[Task details] Gather every line below where "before" appears.

[Material provided]
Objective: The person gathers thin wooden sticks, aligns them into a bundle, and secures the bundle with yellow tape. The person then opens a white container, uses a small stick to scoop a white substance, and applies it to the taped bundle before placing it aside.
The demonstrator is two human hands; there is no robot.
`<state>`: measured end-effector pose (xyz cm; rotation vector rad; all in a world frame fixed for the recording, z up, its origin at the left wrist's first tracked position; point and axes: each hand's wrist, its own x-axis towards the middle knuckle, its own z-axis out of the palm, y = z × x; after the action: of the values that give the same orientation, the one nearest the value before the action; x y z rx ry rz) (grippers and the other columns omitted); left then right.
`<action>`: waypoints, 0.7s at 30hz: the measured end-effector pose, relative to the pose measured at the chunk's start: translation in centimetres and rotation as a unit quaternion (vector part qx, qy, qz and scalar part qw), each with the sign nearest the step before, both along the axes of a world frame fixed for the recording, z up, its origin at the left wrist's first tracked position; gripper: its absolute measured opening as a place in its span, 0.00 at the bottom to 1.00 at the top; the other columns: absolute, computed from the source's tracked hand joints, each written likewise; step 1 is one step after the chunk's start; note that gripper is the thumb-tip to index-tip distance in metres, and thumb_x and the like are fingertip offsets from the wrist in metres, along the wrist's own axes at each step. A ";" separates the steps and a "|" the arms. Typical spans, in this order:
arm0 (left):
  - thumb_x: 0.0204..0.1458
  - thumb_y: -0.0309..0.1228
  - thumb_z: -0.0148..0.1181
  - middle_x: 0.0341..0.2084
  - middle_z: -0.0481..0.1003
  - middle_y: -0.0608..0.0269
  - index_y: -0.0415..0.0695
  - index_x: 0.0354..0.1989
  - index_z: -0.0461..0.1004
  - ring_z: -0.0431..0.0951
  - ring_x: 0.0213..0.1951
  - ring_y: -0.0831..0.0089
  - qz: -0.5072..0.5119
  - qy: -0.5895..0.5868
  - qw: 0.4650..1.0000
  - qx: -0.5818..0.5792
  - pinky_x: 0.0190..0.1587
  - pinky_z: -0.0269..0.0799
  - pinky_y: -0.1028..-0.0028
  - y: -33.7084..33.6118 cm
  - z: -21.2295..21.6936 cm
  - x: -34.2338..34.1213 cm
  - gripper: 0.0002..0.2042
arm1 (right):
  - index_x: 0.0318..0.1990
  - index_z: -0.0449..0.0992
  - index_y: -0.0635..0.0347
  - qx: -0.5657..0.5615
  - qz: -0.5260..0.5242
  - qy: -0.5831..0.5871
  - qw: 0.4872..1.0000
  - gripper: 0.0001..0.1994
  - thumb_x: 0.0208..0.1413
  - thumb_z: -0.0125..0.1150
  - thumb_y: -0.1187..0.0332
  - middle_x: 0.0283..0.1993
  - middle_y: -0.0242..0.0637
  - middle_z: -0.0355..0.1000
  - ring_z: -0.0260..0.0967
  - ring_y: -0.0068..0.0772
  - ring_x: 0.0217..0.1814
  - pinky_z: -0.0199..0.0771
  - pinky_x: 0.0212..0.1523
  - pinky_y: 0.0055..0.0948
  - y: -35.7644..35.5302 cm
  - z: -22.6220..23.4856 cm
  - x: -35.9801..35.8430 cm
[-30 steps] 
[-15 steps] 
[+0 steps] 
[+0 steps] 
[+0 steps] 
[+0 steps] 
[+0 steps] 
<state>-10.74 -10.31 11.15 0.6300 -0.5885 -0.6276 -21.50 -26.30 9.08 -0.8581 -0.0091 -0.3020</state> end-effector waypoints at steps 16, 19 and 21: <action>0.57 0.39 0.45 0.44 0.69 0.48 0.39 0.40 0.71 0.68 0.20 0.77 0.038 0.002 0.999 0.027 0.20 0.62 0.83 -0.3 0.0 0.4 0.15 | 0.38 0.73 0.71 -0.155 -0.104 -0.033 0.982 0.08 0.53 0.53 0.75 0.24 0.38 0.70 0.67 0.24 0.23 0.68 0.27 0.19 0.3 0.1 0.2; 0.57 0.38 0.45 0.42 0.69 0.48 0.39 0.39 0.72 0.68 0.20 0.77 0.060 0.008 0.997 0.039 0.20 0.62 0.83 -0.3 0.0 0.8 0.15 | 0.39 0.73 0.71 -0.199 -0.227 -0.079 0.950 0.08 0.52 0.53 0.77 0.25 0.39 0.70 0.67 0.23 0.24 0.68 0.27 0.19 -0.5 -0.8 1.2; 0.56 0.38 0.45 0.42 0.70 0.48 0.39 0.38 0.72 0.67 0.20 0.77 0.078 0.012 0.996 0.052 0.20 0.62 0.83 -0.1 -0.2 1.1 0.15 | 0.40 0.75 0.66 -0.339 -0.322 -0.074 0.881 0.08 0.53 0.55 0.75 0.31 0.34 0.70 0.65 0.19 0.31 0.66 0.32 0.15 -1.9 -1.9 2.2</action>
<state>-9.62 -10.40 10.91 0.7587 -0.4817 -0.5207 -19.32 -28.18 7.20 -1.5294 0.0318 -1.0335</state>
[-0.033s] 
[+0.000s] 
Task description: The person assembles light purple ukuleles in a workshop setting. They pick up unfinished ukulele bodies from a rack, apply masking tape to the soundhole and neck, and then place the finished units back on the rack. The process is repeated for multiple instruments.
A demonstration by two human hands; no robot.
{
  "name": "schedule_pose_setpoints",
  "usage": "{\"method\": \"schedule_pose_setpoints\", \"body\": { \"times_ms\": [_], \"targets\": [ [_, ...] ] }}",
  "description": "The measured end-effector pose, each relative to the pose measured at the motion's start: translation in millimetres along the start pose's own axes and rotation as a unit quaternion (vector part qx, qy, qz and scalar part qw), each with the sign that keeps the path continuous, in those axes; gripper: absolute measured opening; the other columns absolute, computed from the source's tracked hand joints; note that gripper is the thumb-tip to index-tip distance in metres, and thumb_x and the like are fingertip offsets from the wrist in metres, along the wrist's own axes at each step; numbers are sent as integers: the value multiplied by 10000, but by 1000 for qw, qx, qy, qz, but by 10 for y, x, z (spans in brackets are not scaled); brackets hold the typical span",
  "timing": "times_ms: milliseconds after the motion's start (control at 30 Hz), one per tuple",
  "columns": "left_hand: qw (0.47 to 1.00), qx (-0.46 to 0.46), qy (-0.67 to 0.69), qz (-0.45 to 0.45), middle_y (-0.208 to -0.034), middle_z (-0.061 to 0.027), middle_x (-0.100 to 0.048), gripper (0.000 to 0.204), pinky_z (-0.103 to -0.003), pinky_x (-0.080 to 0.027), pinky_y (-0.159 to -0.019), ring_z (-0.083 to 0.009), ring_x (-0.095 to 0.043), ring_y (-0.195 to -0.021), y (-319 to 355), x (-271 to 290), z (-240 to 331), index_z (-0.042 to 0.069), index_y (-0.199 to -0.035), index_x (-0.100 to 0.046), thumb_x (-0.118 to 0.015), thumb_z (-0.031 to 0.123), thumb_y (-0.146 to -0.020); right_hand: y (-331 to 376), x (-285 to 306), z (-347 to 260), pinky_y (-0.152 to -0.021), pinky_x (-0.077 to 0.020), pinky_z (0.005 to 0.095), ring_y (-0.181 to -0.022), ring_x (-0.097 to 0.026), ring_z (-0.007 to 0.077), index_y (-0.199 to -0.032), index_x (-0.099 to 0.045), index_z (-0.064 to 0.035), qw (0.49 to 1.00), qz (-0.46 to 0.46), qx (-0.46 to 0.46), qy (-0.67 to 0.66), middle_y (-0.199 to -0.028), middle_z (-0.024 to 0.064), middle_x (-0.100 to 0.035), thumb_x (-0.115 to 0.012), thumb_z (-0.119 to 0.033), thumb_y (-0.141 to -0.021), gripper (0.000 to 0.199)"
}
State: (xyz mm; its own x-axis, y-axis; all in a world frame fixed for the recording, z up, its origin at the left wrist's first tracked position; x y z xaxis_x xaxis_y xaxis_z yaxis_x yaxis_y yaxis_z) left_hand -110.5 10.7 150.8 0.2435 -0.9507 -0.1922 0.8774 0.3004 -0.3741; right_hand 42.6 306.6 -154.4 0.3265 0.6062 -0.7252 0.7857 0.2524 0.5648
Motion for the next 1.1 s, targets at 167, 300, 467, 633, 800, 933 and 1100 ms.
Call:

[Answer to the problem]
Objective: The person gathers thin wooden sticks, aligns them into a bundle, and secures the bundle with yellow tape. The person then opens a white container, uses a small stick to scoop a white substance, and applies it to the taped bundle before placing it aside.
`<state>`: measured end-effector pose (xyz cm; rotation vector rad; all in a world frame fixed for the recording, z up, its origin at the left wrist's first tracked position; point and axes: each hand's wrist, its own x-axis towards the middle knuckle, its own z-axis out of the palm, y = z × x; after the action: of the values that give the same orientation, the one nearest the value before the action; x y z rx ry rz) (grippers and the other columns omitted); left then right.
`<action>`: waypoints, 0.7s at 30hz: the measured end-effector pose, relative to the pose measured at the chunk's start: translation in centimetres and rotation as a unit quaternion (vector part qx, qy, qz and scalar part qw), each with the sign nearest the step before, both along the axes of a world frame fixed for the recording, z up, its origin at the left wrist's first tracked position; gripper: its absolute measured opening as a place in its span, 0.00 at the bottom to 1.00 at the top; the other columns: absolute, computed from the source's tracked hand joints, each written likewise; step 1 is one step after the chunk's start; note that gripper is the thumb-tip to index-tip distance in metres, and thumb_x and the like are fingertip offsets from the wrist in metres, along the wrist's own axes at each step. A ";" separates the steps and a "|" the arms. Typical spans, in this order:

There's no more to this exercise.